Government amendments Nos. 55 and 364. No. 268, in clause 8, page 7, leave out lines 5 and 6. Government amendments Nos. 365, 188, 366 and 367. No. 261, in clause 11, page 8, leave out from line 32 to line 5 on page 9. No. 267, in clause 13, page 9, line 21, leave out from
centre ;' to end of line 23.
No. 266, in clause 13, page 9, line 30, leave out from
centre ;' to end of line 32.
No. 265, in clause 14, page 10, leave out lines 1 and 2. Government amendment No. 368. No. 260, in clause 15, page 10, leave out lines 25 and 26. Government amendments Nos. 369, 370 and 297.
Mr. Michael : Our amendments provide that, instead of the Government's secure training order, under which young people would be sent to one of five privately managed secure training centres dotted around the country, many far from their homes, various other arrangements would be made.
First, the courts would be able to make a supervision order with the requirement that for a specified part of the order the young offender would be held in local authority secure accommodation. Secondly, local authorities would be under a statutory duty to provide secure accommodation to fulfil the requirements of that provision--that is an important part of the amendment.
Thirdly, local authorities would be under a further statutory duty to provide residential and non-residential facilities designed to deal effectively with young offenders in the community at an earlier stage, to prevent them from reaching the point at which they need to be held in secure accommodation.
It will be clear from the amendment that the Opposition seek to ensure not only secure accommodation and the ability to deal with young offenders in a firm and proper way when they fail to respond, but the continuity of care and control that is essential if we want to do something about juvenile and youth crime.
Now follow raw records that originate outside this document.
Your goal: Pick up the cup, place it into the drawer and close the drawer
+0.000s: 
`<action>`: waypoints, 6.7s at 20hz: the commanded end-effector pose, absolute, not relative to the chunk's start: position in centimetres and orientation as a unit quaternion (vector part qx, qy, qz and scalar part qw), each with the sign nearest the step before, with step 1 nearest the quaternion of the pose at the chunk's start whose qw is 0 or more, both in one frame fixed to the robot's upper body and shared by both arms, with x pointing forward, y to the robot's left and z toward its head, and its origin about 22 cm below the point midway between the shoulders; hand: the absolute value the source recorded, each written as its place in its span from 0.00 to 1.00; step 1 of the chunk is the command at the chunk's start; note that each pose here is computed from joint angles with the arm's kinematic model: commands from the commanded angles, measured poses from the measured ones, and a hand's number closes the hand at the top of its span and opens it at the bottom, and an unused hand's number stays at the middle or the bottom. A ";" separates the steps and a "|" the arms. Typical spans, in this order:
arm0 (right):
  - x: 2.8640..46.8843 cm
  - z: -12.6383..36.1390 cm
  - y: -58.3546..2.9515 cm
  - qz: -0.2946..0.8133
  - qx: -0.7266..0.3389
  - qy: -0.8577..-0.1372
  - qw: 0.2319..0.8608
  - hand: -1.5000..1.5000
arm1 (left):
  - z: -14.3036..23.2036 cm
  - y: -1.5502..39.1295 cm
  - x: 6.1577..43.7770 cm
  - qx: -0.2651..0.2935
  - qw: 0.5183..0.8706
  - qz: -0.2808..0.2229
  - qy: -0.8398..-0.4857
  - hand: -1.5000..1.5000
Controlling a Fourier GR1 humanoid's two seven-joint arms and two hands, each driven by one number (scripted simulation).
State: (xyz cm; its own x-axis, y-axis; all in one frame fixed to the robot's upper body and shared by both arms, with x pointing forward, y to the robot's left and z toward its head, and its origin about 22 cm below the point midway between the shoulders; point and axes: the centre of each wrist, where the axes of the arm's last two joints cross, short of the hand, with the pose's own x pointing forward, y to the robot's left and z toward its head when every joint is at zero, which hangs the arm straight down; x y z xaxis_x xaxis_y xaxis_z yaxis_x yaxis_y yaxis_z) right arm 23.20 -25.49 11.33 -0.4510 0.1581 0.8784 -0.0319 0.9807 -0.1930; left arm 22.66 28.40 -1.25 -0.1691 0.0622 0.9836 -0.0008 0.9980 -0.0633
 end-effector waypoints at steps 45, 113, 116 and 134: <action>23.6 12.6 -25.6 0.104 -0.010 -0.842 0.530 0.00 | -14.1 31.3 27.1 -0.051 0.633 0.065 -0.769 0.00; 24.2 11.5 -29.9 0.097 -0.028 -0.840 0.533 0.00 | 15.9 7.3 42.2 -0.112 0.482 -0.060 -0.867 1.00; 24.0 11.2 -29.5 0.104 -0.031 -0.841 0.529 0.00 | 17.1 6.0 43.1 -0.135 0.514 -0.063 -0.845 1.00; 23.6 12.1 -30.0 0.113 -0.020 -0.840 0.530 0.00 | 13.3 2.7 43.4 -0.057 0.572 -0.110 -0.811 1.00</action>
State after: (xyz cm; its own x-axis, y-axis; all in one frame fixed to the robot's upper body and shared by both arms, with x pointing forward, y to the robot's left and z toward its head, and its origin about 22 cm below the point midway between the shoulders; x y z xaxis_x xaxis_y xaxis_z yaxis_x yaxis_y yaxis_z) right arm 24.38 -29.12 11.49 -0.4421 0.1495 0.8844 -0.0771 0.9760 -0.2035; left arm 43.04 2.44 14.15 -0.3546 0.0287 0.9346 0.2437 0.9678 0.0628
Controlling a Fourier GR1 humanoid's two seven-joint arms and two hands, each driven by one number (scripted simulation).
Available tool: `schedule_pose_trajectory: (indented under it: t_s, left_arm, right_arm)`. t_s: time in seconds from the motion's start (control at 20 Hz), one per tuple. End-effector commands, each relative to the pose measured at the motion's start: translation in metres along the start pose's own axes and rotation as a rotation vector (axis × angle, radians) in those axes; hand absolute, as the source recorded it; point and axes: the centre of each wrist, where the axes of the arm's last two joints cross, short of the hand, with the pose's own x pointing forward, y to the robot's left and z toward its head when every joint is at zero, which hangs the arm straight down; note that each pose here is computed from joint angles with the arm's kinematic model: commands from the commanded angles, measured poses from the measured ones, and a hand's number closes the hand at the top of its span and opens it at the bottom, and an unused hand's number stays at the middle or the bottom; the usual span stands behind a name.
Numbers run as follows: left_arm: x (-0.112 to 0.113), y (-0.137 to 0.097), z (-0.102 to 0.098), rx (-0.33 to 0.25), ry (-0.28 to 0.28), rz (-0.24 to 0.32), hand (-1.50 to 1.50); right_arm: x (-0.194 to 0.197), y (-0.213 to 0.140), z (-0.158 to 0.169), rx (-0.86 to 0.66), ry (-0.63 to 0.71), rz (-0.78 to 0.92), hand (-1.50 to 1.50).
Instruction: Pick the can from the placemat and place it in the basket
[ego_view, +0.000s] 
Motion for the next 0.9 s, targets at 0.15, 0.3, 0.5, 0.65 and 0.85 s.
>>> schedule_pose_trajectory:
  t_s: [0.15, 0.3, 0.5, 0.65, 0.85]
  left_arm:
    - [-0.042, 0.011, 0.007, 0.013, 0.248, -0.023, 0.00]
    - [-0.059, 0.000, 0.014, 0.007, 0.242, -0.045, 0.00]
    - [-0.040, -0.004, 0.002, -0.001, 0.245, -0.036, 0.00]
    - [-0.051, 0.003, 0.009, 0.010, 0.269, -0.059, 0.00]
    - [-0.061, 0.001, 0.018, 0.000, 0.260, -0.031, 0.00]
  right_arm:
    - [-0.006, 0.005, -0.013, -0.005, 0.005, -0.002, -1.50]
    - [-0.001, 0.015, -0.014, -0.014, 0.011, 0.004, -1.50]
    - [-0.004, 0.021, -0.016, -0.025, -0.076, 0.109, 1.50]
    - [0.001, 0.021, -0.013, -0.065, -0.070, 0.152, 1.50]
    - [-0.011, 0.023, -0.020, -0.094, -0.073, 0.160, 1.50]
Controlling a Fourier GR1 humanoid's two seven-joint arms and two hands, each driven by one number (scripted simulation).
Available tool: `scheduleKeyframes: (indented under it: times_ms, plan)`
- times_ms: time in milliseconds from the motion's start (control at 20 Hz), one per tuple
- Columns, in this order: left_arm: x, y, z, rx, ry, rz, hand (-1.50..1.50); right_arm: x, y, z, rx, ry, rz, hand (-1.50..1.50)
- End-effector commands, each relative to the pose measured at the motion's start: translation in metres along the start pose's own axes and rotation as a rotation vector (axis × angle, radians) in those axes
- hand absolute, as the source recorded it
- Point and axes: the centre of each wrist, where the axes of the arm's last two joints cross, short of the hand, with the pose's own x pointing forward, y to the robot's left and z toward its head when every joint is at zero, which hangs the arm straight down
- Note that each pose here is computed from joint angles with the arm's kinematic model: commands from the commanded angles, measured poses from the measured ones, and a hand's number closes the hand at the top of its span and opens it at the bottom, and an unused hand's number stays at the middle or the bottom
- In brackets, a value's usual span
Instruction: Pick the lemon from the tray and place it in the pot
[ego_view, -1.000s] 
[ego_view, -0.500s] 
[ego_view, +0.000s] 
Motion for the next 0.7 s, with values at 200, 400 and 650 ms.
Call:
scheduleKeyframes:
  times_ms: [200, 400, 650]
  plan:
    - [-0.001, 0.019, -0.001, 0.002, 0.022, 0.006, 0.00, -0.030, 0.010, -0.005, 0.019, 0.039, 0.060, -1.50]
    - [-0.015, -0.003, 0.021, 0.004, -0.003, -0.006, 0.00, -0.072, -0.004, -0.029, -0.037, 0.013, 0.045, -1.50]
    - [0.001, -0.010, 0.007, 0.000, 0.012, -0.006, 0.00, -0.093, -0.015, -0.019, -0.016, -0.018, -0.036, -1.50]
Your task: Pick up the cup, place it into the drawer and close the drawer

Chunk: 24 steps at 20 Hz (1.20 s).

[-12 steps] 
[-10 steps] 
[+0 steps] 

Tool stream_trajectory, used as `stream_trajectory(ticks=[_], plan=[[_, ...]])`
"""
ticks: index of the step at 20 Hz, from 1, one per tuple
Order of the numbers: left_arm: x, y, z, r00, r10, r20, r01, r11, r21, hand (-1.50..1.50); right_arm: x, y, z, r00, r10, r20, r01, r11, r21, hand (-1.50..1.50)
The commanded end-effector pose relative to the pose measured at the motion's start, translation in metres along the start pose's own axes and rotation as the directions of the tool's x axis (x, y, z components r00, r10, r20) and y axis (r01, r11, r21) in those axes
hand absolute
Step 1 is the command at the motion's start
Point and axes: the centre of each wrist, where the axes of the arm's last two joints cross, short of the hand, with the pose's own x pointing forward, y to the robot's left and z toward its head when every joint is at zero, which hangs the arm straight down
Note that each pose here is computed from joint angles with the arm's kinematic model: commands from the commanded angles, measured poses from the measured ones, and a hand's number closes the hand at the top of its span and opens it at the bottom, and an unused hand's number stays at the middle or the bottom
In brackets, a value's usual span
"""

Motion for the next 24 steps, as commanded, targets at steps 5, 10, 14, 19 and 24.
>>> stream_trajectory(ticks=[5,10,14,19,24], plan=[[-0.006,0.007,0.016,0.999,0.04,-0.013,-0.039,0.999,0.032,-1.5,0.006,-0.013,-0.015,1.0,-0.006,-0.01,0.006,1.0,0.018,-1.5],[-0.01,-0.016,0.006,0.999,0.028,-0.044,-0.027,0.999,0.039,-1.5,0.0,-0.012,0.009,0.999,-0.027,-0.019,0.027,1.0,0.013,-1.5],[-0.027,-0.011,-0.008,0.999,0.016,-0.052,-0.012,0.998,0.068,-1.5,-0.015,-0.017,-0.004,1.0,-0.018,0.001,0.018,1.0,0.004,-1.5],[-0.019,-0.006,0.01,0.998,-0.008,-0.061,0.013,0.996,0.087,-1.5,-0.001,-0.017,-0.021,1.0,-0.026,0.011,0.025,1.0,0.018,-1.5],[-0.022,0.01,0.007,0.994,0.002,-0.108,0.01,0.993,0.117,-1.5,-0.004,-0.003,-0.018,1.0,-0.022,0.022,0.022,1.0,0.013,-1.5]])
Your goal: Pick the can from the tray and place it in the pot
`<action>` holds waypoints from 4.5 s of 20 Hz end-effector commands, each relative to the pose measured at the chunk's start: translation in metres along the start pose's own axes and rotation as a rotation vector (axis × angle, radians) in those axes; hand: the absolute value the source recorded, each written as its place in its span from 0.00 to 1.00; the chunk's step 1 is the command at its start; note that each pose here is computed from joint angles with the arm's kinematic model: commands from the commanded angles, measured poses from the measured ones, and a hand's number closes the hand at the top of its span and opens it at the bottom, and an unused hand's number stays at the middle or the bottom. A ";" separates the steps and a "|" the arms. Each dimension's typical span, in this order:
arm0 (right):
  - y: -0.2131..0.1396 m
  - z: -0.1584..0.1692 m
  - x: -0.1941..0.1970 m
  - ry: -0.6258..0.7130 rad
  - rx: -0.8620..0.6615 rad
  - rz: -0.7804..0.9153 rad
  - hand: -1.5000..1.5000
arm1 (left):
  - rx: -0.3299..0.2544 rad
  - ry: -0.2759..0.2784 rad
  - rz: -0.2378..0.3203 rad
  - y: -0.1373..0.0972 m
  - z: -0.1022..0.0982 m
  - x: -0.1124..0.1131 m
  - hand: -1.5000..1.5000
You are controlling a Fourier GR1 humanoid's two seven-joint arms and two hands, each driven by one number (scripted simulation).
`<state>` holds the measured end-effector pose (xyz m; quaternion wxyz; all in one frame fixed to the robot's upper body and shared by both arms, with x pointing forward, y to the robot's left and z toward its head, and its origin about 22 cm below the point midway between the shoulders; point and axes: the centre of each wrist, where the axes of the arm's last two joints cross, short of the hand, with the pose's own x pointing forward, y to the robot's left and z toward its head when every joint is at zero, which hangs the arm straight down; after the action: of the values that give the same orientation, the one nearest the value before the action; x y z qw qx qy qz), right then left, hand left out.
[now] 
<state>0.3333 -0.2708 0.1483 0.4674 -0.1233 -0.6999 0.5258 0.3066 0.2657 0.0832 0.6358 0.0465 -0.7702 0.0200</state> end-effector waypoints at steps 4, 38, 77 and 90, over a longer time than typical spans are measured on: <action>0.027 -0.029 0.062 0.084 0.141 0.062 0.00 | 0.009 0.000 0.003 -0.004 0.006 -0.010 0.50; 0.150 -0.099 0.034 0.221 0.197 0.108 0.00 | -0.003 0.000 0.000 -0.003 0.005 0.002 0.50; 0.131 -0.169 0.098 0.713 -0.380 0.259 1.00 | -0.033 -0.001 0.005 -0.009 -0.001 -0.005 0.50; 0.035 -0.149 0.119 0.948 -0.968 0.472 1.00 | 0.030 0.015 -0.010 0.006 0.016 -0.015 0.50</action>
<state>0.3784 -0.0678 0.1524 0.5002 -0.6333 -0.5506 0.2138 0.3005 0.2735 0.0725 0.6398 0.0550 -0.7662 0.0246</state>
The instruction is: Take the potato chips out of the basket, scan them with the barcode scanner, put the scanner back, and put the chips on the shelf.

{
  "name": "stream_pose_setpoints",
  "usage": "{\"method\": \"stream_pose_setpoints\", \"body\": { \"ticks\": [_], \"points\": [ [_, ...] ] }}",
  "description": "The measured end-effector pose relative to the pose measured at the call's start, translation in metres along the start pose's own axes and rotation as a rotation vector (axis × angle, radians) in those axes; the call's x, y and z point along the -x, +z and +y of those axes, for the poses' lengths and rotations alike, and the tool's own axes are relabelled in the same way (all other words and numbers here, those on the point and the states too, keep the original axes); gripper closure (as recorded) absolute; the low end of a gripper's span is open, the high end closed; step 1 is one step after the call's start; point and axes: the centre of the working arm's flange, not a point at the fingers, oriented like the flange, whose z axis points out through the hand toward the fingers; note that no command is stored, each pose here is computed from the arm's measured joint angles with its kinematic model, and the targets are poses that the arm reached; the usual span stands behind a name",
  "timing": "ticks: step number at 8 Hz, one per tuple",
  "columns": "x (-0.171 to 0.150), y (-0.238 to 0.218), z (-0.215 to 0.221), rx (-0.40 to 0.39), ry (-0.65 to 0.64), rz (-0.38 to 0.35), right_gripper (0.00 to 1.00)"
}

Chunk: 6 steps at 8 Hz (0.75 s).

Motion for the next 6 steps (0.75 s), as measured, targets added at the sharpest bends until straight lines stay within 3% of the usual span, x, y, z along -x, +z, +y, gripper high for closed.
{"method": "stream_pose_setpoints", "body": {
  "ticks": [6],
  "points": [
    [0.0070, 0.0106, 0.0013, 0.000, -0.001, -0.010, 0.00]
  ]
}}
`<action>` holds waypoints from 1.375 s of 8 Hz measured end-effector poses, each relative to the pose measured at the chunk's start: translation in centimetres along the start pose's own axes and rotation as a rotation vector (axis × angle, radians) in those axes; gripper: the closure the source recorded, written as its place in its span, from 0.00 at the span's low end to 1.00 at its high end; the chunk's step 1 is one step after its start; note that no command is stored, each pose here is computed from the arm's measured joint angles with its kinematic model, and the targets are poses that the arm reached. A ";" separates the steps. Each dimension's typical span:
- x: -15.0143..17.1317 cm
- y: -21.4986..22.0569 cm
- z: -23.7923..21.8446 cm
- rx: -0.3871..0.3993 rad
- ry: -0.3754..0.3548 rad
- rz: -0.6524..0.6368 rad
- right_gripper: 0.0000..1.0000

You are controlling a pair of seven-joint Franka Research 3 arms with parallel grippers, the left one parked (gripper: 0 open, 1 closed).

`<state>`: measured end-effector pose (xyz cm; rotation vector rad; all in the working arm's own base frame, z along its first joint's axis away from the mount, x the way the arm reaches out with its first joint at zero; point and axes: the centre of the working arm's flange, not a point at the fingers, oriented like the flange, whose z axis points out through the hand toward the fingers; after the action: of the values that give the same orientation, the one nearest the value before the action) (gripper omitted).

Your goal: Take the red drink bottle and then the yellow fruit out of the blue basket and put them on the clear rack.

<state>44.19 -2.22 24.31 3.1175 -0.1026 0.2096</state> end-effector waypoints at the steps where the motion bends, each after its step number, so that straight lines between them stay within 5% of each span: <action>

The Government's secure training order was drawn up to fulfil a conference speech commitment rather than because it would really tackle the problem of youth crime. The Association of Chief Police Officers warned of the dangers of sending youngsters many miles from their homes and breaking the links between offenders and the homes and communities to which they will eventually return--not even under the Government's recommendations will we simply lock youngsters up and throw away the key.
The Government propose that there will be five centres with 40 places. The people eligible for secure training orders will be young offenders who have committed three or more imprisonable offences and have reoffended during,
Column 247or been in breach of, a supervision order. In relation to secure training orders, magistrates and youth courts will have the same sentencing power as judges in Crown courts. For a single offence, they will be able to give a 12 to 14-year-old a secure training order of up to two years, which is four times the length of custodial sentence that magistrates can impose on offenders over 15, for whom they are limited to a maximum sentence of six months for a single offence.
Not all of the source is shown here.